L’investissement de 400 millions d’euros pour convertir la plateforme de Grandpuits (Seine-et-Marne) qui devait permettre de produire 210 000 tonnes par an de CAD à partir de 2025 sur le procédé HEFA ne va pas suffire. Le nouvel investissement sur le site, annoncé début juin, pour produire 75 000 tonnes supplémentaire d’ici à 2027, non plus.
Vers du HVO 100% 2G à La Mède
Pour répondre à la demande croissance de SAF des compagnies aériennes, à l’occasion du salon du Bourget, TotalEnergies a annoncé un nouvel investissement de 70 millions d'euros en 2024 sur sa bioraffinerie de La Mède, dédiée à la production de biodiesel routier. Objectif : moderniser les installation afin de pouvoir traiter, dès 2024, jusqu'à 100% de déchets issus de l’économie circulaire (huiles usagées et graisses animales) pour produire des biocarburants 100% de deuxième génération, sans huiles végétales vierges (2G).
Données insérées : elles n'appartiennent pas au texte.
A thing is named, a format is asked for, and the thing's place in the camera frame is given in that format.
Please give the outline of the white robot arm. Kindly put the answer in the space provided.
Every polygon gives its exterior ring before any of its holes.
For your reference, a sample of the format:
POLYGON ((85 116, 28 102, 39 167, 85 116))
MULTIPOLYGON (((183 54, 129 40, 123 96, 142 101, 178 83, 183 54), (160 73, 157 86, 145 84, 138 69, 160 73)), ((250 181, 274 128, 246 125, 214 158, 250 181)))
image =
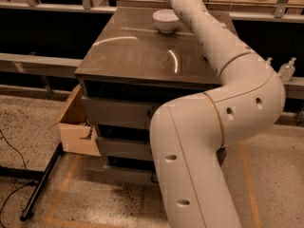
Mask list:
POLYGON ((241 228, 217 152, 264 131, 285 89, 271 64, 214 18, 202 0, 165 0, 199 40, 220 86, 157 109, 150 143, 170 228, 241 228))

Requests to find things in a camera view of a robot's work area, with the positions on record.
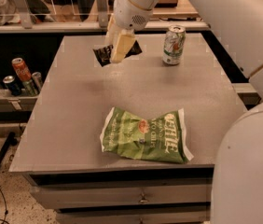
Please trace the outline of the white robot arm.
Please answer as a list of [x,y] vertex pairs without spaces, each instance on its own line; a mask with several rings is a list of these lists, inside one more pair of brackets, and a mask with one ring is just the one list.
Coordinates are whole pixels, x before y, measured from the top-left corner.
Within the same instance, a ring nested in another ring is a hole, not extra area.
[[[145,28],[159,0],[115,0],[109,29]],[[247,81],[261,104],[237,119],[218,149],[211,224],[263,224],[263,0],[189,0],[233,62],[228,78]]]

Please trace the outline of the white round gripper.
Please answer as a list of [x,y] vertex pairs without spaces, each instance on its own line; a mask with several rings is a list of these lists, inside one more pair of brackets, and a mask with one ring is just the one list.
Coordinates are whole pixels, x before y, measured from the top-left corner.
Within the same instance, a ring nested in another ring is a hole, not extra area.
[[151,15],[152,10],[139,8],[130,0],[115,0],[114,16],[110,17],[105,36],[105,44],[113,44],[112,63],[120,63],[124,60],[136,40],[133,30],[143,30]]

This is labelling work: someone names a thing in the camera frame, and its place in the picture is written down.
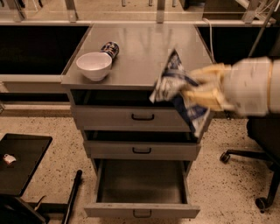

Le site ne produira pas davantage mais le biodiesel HVO qui était exporté sera redirigé vers Normandie.
TotalEnergies, qui explore depuis quelques mois le coprocessing d'huiles de cuissons sur sa raffinerie de Gonfreville, veut y porter la production de SAF par cette voie à 40 000 tonnes en 2025. Grâce à des « travaux techniques menés avec ses partenaires aéronautiques », TotalEnergies pourra aussi y fabriquer 150 000 tonnes supplémentaires par coprocessing HEFA de biodiésel produit à La Mède, une voie en cours d'homologation. Dans le monde, TotalEnergies a l’ambition de produire 1,5 million de tonnes avec des unités de SAF en Europe, aux Etats-Unis, au Japon et en Corée du Sud, soit 10% du marché mondial à l'horizon 2030.